I did go to the cemetery to put flowers on my sister’s grave and my fathers’. He has no headstone yet but the grass has grown over him. The small blades of grass resemble moss, revealing to those who come to visit a fresh grave. There is always a breeze there when I visit. A warm, hot breeze on the day of his funeral. But today very cold and brisk, making my eyes sting with tears. Memories are a funny thing. Standing there I remembered I was the last to leave his casket waiting to go down into the ground. I almost could not leave him. I knew it was just his body, not him. Something in me wanted to stay. I guess it was the finality of it all. I think that is why 1st anniversaries after a loved one passing on is so difficult. It is the final remembrance of all the years you spent before. Everything reminds you of what they did the last time you opened presents or sang Happy Birthday. The end of their living life. The beginning of recalling every last word spoken.
I have noticed that there are memories that do not really come alive until your loved one is gone. Is that what ‘absence makes the heart grow fonder’ means? The memories are more vivid and emotional. I guess it is the heart and the mind that bring them together much like a photo album with dates and places written underneath the pictures. A slide show perhaps. I like to make memorial videos of people and their moments. I have made several for myself, friends and family of special events we have shared. I load all the pictures, put them in sequential order and then add music. I try to add music that speaks to their life, their memory. It is amazing how it all comes together when it is completed. I watch them over and over. They make me smile.
I did that for my father. I enjoyed looking at all his earlier pictures. When it was finished and I watched it all the way through I realized how adventurous he was. Motorcycles, boats and hobbies he had throughout the years.

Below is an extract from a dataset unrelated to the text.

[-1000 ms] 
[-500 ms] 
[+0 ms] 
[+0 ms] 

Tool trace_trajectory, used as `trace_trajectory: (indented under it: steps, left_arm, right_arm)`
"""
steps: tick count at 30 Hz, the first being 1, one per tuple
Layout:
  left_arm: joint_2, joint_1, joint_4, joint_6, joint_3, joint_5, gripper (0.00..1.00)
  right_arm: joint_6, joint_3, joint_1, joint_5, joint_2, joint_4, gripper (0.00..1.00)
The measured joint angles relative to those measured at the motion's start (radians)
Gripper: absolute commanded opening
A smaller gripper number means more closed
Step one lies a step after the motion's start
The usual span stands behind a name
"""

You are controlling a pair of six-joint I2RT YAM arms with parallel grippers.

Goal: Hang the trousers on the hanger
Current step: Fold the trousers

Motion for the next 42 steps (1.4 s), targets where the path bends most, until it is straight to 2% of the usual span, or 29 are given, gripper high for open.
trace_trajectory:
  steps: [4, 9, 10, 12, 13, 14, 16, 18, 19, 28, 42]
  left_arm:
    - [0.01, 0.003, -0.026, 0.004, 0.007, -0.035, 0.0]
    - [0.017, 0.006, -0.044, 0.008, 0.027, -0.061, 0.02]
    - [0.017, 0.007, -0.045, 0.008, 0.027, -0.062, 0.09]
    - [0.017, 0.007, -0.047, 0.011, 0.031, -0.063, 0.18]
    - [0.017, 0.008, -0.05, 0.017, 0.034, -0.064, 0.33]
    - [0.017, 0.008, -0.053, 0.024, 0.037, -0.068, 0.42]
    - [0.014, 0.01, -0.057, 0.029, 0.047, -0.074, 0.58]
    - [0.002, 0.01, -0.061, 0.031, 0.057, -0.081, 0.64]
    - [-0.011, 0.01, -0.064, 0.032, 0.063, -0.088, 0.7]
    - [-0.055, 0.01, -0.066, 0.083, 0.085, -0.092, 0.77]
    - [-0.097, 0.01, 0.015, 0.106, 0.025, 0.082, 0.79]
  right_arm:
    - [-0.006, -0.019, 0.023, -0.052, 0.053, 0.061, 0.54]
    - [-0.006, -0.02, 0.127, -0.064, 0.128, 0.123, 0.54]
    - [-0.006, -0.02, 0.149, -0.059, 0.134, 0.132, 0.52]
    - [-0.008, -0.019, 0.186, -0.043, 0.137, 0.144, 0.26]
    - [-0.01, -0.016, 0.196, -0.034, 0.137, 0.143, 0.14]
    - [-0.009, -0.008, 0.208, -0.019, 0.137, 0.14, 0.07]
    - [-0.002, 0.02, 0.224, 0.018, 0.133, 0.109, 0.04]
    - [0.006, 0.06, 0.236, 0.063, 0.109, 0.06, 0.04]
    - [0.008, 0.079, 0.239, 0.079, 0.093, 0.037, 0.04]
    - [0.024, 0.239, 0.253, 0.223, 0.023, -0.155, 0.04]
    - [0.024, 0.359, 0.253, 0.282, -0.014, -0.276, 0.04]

He smiled a lot when he held his children and grandchildren. That was very cool to see. The end was harder to watch because the pictures were more recent. Even so he ended well.
I am wondering what the memory of this Christmas will be in a few months. It was full of what is important. Family. Loving one another unconditionally and cherishing each precious moment the Lord allows us to share with those who make our lives full and rich. Never mind the junk because really the junk is the reason Christ came. To take away the junk and replace it with gems. His precious gift of a redeemed and restored life! And that is what I remember today of my dad. A gift from God. Redeemed, restored and at peace! Thank you Lord for filling our minds with memories and hearts with love!!! Thank you for turning heartache into joy when we turn our hearts toward you!
“My flesh and my heart may fail, but God is the strength of my heart and my portion forever.”